There is no way in hell I am having his work place or college know and discriminate against him or give preferential treatment because he had an IEP. He will not be pigeon holed and sent on a specific, less-than academic pathway via social efficiency because of an IEP. Sure, you might say, you are a wacko and this could never happen. But I have done my fair share of research and all the data will exist so that all there is left to do is a click of one button and bam! Discrimination for life. I have worked with school data systems extensively, so when I say I know, I know.

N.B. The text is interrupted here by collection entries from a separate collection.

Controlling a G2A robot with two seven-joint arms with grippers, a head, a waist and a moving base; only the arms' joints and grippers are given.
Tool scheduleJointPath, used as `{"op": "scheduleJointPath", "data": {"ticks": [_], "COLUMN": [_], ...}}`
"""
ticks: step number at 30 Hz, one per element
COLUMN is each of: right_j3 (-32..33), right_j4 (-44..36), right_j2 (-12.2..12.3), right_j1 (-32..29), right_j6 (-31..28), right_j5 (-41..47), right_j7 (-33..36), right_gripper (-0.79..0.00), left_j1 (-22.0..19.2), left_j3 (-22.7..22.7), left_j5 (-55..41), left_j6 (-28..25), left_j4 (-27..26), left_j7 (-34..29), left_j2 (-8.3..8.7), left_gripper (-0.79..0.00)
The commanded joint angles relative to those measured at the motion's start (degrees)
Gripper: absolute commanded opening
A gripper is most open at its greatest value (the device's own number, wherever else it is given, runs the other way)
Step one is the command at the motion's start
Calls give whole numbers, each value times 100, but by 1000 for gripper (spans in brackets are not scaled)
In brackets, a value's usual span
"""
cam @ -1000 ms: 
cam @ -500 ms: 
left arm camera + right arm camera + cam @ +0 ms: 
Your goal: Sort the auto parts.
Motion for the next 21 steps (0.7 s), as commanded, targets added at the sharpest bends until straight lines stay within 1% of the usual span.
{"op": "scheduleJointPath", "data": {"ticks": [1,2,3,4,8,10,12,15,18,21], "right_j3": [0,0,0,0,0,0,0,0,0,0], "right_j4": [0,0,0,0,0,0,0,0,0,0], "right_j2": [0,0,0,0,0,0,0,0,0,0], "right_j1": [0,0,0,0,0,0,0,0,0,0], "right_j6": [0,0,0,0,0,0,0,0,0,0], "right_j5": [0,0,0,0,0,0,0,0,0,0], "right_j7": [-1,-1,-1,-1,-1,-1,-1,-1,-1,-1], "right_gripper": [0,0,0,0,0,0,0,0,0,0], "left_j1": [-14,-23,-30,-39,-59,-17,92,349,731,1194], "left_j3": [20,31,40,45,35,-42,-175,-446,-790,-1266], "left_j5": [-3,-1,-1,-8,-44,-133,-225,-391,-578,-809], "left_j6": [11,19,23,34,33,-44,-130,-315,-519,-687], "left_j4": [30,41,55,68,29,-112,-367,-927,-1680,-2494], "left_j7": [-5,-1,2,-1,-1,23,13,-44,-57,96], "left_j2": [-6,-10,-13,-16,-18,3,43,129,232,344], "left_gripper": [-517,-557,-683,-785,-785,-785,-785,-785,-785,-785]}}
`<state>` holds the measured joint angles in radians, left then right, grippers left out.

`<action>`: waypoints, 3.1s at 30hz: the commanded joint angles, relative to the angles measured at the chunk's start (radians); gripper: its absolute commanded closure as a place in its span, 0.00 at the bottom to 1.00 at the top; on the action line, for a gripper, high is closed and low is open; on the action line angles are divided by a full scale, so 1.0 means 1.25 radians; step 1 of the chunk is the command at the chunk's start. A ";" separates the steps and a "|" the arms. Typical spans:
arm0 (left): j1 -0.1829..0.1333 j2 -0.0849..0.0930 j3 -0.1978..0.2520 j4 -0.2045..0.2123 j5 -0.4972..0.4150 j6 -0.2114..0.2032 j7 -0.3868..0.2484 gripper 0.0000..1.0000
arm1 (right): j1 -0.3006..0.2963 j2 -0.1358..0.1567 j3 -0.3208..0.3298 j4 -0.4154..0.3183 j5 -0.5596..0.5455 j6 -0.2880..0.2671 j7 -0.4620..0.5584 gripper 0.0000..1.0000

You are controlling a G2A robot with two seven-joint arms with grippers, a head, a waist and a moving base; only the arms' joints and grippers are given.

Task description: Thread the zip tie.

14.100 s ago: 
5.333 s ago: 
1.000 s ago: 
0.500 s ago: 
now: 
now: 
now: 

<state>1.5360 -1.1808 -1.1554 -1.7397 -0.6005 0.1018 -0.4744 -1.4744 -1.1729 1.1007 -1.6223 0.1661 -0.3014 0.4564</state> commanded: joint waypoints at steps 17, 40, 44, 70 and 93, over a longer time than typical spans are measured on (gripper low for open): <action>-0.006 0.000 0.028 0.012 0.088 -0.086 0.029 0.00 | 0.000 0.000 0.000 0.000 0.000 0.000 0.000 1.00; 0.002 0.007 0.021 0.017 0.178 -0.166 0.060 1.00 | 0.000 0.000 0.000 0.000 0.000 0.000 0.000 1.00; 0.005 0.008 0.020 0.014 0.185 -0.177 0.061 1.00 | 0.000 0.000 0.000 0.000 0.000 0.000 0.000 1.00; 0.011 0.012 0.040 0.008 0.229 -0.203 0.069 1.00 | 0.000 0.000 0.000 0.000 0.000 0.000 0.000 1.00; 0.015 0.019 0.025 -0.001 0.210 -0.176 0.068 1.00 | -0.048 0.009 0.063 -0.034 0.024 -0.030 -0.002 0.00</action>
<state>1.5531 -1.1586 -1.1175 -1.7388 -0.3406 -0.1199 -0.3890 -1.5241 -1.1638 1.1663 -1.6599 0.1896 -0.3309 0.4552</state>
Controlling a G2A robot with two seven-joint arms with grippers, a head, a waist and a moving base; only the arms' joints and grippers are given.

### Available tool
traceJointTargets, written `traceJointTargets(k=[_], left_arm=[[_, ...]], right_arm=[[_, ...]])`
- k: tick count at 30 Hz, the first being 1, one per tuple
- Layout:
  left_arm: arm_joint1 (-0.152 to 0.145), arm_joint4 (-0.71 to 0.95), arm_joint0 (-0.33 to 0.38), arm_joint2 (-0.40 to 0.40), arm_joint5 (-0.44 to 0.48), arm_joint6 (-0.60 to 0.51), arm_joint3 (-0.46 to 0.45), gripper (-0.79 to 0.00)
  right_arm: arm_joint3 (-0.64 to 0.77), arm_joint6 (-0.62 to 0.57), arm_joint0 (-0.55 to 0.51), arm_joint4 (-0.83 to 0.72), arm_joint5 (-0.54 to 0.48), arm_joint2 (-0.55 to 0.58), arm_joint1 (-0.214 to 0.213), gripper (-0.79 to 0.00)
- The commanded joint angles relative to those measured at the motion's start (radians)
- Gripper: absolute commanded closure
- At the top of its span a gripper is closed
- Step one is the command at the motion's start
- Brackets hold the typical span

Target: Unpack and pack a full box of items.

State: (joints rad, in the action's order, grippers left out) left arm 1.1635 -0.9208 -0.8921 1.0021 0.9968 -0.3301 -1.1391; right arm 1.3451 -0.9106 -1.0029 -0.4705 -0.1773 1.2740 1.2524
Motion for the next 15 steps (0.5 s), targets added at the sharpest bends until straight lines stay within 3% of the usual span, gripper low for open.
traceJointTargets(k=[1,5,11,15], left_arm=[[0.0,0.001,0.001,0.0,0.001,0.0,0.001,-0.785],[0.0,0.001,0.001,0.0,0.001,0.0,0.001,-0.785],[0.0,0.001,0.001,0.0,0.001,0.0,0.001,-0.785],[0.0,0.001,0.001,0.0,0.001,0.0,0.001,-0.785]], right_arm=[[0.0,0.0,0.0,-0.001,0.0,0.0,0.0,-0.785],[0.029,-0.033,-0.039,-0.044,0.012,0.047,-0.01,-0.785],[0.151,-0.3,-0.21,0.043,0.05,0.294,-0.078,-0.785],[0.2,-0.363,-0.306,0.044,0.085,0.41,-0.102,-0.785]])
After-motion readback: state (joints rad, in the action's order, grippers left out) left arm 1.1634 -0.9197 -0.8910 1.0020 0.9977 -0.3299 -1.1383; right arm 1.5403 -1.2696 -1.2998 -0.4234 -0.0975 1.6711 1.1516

I am taking back my child and will give him the special services he may need at home, away from prying eyes.

I thought at first, sure, I will just decline most info/data gathered and let my son attend pre-school. I wll demand upon entrance to kindergarten that his IEP NOT follow him. Problem solved right? wrong.

Did you know the districts have their cumulative record, the paper one (now often digitalized) and ANOTHER SECRET FILE?!?!?!?!  The speech therapist said sure, I can demand his IEP not follow him in the cum' file but the district has "other files" that follow him. She did not know the specifics but assured me they exist for each child.

I am not even putting him in pre-school or on an IEP because of the P-20 SLDS tracking system. How my son acquired speech at age 3 is no one's flipping business but mine and his.

I hate myself for even putting him on an IFSP. Stupid stupid me, the IFSP was my ticket and paper trail into the abyss. I hope a full system reboot and removal from the system will erase my trail permanently but I know there will always be a trace, somewhere. I had the best of intentions and screwed up. But can you blame me? I merely wanted to help my son, my world.

disclaimer: I still support IEPs for many kids. Just not my own.